VAALCO, TransGlobe and their respective directors and executive officers may be deemed participants in the solicitation of proxies from VAALCO’s stockholders in connection with the proposed combination. VAALCO’s stockholders and other interested persons may obtain, without charge, more detailed information (i) regarding the directors and officers of VAALCO in VAALCO’s 2021 Annual Report on Form 10-K filed with the SEC on March 11, 2022, its proxy statement relating to its 2022 Annual Meeting of Stockholders filed with the SEC on April 22, 2022 and other relevant materials filed with the SEC when they become available; and (ii) regarding TransGlobe’s directors and officers in TransGlobe’s 2021 Annual Information Form, which is attached as Exhibit 99.1 to Form 40-F, filed with the SEC on March 17, 2022 and other relevant materials filed with the SEC when they become available. Information regarding the persons who may, under SEC rules, be deemed participants in the solicitation of proxies to VAALCO’s stockholders in connection with the proposed combination will be set forth in the proxy statement for the proposed combination when available.

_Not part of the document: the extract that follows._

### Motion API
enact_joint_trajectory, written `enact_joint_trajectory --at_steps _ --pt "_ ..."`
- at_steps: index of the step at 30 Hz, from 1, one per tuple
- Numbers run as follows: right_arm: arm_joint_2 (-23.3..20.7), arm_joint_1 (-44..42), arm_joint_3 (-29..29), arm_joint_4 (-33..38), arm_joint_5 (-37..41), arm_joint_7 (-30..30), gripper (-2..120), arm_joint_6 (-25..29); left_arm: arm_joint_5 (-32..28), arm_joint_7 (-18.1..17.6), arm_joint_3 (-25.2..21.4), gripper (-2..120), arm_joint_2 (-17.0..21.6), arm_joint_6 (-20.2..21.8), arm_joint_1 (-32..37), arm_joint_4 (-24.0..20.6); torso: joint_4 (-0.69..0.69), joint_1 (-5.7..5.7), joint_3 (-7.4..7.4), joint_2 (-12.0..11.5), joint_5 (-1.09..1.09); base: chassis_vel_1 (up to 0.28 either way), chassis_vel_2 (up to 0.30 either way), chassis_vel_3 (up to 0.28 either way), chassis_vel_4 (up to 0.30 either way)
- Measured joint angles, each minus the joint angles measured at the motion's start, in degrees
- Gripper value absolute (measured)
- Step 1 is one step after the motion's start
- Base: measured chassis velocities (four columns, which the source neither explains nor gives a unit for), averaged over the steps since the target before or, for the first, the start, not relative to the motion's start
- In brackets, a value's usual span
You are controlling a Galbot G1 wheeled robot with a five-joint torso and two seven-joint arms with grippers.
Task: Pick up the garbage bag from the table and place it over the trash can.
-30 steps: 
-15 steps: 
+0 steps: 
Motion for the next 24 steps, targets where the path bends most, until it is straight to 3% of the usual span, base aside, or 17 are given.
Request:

Additional information regarding the interests of participants in the solicitation of proxies in connection with the proposed combination will be included in the proxy statement that VAALCO intends to file with the SEC.

 

No Offer or Solicitation

 

This annoucement shall not constitute a solicitation of a proxy, consent or authorization with respect to any securities or in respect of the proposed combination. This annoucement is for information purposes only and shall not constitute a recommendation to participate in the proposed combination or to purchase any securities. This annoucement does not constitute an offer to sell or issue, or the solicitation of an offer to buy, acquire or subscribe for any securities in any jurisdiction, nor shall there be any sale of securities in any states or jurisdictions in which such offer, solicitation or sale would be unlawful prior to registration or qualification under the securities laws of any such jurisdiction. No offering of securities shall be made except by means of a prospectus meeting the requirements of section 10 of the Securities Act, or by means of a prospectus approved by the Financial Conduct Authority, or an exemption therefrom.

 

Inside Information

 

This announcement contains inside information as defined in Regulation (EU) No. 596/2014 on market abuse which is part of UK domestic law by virtue of the European Union (Withdrawal) Act 2018 (“MAR”) and is made in accordance with the Company’s obligations under article 17 of MAR. The person responsible for arranging the release of this announcement on behalf of VAALCO is Michael Silver, Corporate Secretary of VAALCO.